WHAT IS BEING ASKED »
Nothing in the records should be left out; transcribe them exactly.
[[ INFORMATION SHOWN open ]]
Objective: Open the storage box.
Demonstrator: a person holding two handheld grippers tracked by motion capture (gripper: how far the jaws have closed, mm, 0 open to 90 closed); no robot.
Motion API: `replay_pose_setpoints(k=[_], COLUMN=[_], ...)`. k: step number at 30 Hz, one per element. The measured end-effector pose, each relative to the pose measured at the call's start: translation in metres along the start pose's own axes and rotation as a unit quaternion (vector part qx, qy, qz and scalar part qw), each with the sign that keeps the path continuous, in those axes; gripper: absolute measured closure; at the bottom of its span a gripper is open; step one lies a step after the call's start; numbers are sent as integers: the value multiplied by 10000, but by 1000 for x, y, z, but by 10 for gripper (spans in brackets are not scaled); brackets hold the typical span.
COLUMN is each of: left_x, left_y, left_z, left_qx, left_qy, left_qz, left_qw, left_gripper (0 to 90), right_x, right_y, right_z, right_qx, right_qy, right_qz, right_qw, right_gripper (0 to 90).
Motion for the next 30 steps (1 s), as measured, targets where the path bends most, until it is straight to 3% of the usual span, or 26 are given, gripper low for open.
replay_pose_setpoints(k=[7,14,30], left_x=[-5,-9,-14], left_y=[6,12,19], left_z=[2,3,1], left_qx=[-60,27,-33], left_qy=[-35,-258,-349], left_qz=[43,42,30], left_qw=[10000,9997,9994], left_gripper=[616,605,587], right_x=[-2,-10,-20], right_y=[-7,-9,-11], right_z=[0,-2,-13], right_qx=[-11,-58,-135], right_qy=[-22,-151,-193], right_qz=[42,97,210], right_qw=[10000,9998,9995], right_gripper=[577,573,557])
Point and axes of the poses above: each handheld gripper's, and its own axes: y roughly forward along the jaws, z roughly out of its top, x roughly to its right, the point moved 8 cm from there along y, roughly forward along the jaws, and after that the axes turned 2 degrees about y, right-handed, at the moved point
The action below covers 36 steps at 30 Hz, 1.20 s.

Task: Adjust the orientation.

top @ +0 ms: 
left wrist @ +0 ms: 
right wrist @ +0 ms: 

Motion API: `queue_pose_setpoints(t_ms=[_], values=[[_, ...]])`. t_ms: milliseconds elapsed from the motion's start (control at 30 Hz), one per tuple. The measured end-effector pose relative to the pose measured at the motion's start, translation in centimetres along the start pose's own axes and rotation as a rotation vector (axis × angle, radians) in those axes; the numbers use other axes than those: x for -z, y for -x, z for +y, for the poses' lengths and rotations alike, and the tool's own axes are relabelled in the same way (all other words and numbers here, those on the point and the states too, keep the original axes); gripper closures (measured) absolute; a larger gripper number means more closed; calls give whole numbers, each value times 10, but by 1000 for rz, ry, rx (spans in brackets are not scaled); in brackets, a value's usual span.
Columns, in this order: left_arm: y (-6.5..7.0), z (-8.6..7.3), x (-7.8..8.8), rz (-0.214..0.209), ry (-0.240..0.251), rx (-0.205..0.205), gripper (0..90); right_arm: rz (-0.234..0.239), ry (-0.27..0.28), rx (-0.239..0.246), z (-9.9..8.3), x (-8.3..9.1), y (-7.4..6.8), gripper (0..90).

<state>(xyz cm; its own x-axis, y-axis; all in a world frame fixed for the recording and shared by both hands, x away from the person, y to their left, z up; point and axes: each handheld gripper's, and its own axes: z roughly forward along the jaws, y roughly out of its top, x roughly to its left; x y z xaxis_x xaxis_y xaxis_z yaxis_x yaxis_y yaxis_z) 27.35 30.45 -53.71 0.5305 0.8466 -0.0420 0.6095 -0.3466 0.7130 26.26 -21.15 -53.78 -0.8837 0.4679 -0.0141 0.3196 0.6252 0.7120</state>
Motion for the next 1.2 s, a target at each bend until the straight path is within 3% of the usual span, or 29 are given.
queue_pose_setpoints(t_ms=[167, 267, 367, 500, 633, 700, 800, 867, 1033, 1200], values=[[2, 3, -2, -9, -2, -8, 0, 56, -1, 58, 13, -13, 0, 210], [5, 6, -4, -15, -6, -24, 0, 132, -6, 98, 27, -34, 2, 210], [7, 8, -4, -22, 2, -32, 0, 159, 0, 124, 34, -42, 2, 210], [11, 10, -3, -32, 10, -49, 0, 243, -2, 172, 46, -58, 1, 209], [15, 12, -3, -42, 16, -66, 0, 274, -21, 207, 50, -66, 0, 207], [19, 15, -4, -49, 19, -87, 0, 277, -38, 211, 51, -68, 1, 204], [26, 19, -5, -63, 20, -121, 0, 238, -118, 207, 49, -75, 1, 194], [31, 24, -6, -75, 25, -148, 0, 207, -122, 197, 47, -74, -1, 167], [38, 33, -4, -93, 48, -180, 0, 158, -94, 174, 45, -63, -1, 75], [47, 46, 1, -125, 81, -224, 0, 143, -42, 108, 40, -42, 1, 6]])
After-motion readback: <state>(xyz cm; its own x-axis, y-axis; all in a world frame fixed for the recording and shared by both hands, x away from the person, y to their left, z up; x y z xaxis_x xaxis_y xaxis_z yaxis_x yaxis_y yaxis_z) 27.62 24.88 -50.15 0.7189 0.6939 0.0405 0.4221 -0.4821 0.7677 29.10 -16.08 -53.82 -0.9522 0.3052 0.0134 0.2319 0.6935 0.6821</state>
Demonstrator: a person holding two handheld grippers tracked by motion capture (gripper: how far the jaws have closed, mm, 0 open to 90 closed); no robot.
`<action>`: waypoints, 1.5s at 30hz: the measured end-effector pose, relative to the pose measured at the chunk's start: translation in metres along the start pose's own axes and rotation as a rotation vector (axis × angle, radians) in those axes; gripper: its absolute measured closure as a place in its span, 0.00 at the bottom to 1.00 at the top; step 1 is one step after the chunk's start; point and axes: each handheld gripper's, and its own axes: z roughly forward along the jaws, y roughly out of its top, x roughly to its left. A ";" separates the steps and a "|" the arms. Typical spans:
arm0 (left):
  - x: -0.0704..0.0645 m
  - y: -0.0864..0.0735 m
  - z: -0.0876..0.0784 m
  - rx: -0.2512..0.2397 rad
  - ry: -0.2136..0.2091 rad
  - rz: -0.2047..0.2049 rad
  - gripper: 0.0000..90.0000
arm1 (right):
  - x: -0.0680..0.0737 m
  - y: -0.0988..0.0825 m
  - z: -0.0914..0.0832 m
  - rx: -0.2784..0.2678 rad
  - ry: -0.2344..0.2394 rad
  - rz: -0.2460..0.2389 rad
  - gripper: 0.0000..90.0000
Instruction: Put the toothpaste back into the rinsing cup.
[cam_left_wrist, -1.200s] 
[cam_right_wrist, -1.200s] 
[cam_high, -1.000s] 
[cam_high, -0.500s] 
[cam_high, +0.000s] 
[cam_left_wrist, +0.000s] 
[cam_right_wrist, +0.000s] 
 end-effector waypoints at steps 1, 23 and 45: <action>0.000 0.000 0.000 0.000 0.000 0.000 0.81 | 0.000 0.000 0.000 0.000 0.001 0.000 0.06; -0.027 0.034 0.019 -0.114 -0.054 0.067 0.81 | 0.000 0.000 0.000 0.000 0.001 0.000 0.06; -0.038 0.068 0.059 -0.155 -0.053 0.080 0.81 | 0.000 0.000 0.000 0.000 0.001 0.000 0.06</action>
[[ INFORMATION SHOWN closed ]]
REPLY »
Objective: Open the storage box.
Demonstrator: a person holding two handheld grippers tracked by motion capture (gripper: how far the jaws have closed, mm, 0 open to 90 closed); no robot.
Motion API: `replay_pose_setpoints(k=[_], COLUMN=[_], ...)`. k: step number at 30 Hz, one per element. The measured end-effector pose, each relative to the pose measured at the call's start: translation in metres along the start pose's own axes and rotation as a unit quaternion (vector part qx, qy, qz and scalar part qw), each with the sign that keeps the path continuous, in those axes; gripper: absolute measured closure; at the bottom of its span a gripper is open; step one lies a step after the call's start; numbers are sent as integers: the value multiplied by 10000, but by 1000 for x, y, z, but by 10 for gripper (spans in brackets are not scaled); brackets hold the typical span.
COLUMN is each of: left_x, left_y, left_z, left_qx, left_qy, left_qz, left_qw, left_gripper (0 to 90), right_x, right_y, right_z, right_qx, right_qy, right_qz, right_qw, right_gripper (0 to 90).
Motion for the next 30 steps (1 s), as measured, targets where the path bends most, until it is straight to 3% of the usual span, or 26 are given, gripper low for open.
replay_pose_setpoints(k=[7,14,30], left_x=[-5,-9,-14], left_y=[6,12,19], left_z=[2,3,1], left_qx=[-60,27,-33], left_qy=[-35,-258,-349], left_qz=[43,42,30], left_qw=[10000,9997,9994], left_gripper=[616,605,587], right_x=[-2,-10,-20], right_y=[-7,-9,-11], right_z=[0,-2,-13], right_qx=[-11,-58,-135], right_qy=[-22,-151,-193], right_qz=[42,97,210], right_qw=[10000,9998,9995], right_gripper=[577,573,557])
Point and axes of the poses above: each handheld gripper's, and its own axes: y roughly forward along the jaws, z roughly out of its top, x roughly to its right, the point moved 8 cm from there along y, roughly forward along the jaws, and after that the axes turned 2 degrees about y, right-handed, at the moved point
The action below covers 36 steps at 30 Hz, 1.20 s.

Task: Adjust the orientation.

top @ +0 ms: 
left wrist @ +0 ms: 
right wrist @ +0 ms: 

Motion API: `queue_pose_setpoints(t_ms=[_], values=[[_, ...]])`. t_ms: milliseconds elapsed from the motion's start (control at 30 Hz), one per tuple. The measured end-effector pose relative to the pose measured at the motion's start, translation in centimetres along the start pose's own axes and rotation as a rotation vector (axis × angle, radians) in those axes; the numbers use other axes than those: x for -z, y for -x, z for +y, for the poses' lengths and rotations alike, and the tool's own axes are relabelled in the same way (all other words and numbers here, those on the point and the states too, keep the original axes); gripper closures (measured) absolute; a larger gripper number means more closed; calls give whole numbers, each value times 10, but by 1000 for rz, ry, rx (spans in brackets are not scaled); in brackets, a value's usual span.
Columns, in this order: left_arm: y (-6.5..7.0), z (-8.6..7.3), x (-7.8..8.8), rz (-0.214..0.209), ry (-0.240..0.251), rx (-0.205..0.205), gripper (0..90); right_arm: rz (-0.234..0.239), ry (-0.27..0.28), rx (-0.239..0.246), z (-9.9..8.3), x (-8.3..9.1), y (-7.4..6.8), gripper (0..90).

<state>(xyz cm; its own x-axis, y-axis; all in a world frame fixed for the recording and shared by both hands, x away from the person, y to their left, z up; point and axes: each handheld gripper's, and its own axes: z roughly forward along the jaws, y roughly out of its top, x roughly to its left; x y z xaxis_x xaxis_y xaxis_z yaxis_x yaxis_y yaxis_z) 27.35 30.45 -53.71 0.5305 0.8466 -0.0420 0.6095 -0.3466 0.7130 26.26 -21.15 -53.78 -0.8837 0.4679 -0.0141 0.3196 0.6252 0.7120</state>
Motion for the next 1.2 s, a target at each bend until the straight path is within 3% of the usual span, or 29 are given.
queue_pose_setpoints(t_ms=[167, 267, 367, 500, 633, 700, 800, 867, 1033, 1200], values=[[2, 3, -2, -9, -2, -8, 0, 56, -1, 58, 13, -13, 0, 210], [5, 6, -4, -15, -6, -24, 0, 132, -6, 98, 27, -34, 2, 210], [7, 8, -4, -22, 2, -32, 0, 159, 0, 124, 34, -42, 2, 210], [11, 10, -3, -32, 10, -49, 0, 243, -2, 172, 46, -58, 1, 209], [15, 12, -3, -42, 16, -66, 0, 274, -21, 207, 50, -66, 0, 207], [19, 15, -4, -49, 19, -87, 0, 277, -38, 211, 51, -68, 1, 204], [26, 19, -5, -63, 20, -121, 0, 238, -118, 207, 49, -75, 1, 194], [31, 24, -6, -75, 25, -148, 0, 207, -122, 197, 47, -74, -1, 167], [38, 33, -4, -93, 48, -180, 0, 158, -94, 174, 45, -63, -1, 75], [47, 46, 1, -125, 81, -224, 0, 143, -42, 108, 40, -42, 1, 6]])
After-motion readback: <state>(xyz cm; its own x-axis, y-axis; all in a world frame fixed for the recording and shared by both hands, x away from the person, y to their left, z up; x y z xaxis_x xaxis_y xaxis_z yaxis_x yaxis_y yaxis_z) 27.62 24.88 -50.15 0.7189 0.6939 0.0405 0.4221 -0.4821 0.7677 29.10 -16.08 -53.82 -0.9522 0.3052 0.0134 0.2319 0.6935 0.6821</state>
Demonstrator: a person holding two handheld grippers tracked by motion capture (gripper: how far the jaws have closed, mm, 0 open to 90 closed); no robot.
`<action>`: waypoints, 1.5s at 30hz: the measured end-effector pose, relative to the pose measured at the chunk's start: translation in metres along the start pose's own axes and rotation as a rotation vector (axis × angle, radians) in those axes; gripper: its absolute measured closure as a place in its span, 0.00 at the bottom to 1.00 at the top; step 1 is one step after the chunk's start; point and axes: each handheld gripper's, and its own axes: z roughly forward along the jaws, y roughly out of its top, x roughly to its left. A ";" separates the steps and a "|" the arms. Typical spans:
arm0 (left):
  - x: -0.0704..0.0645 m
  - y: -0.0864..0.0735 m
  - z: -0.0876..0.0784 m
  - rx: -0.2512..0.2397 rad
  - ry: -0.2136..0.2091 rad
  - rz: -0.2047..0.2049 rad
  - gripper: 0.0000..90.0000
arm1 (right):
  - x: -0.0680..0.0737 m
  - y: -0.0988..0.0825 m
  - z: -0.0914..0.0832 m
  - rx: -0.2784..0.2678 rad
  - ry: -0.2344..0.2394 rad
  - rz: -0.2460..0.2389 rad
  - gripper: 0.0000..90.0000
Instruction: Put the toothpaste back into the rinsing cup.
[cam_left_wrist, -1.200s] 
[cam_right_wrist, -1.200s] 
[cam_high, -1.000s] 
[cam_high, -0.500s] 
[cam_high, +0.000s] 
[cam_left_wrist, +0.000s] 
[cam_right_wrist, +0.000s] 
 end-effector waypoints at steps 1, 23 and 45: <action>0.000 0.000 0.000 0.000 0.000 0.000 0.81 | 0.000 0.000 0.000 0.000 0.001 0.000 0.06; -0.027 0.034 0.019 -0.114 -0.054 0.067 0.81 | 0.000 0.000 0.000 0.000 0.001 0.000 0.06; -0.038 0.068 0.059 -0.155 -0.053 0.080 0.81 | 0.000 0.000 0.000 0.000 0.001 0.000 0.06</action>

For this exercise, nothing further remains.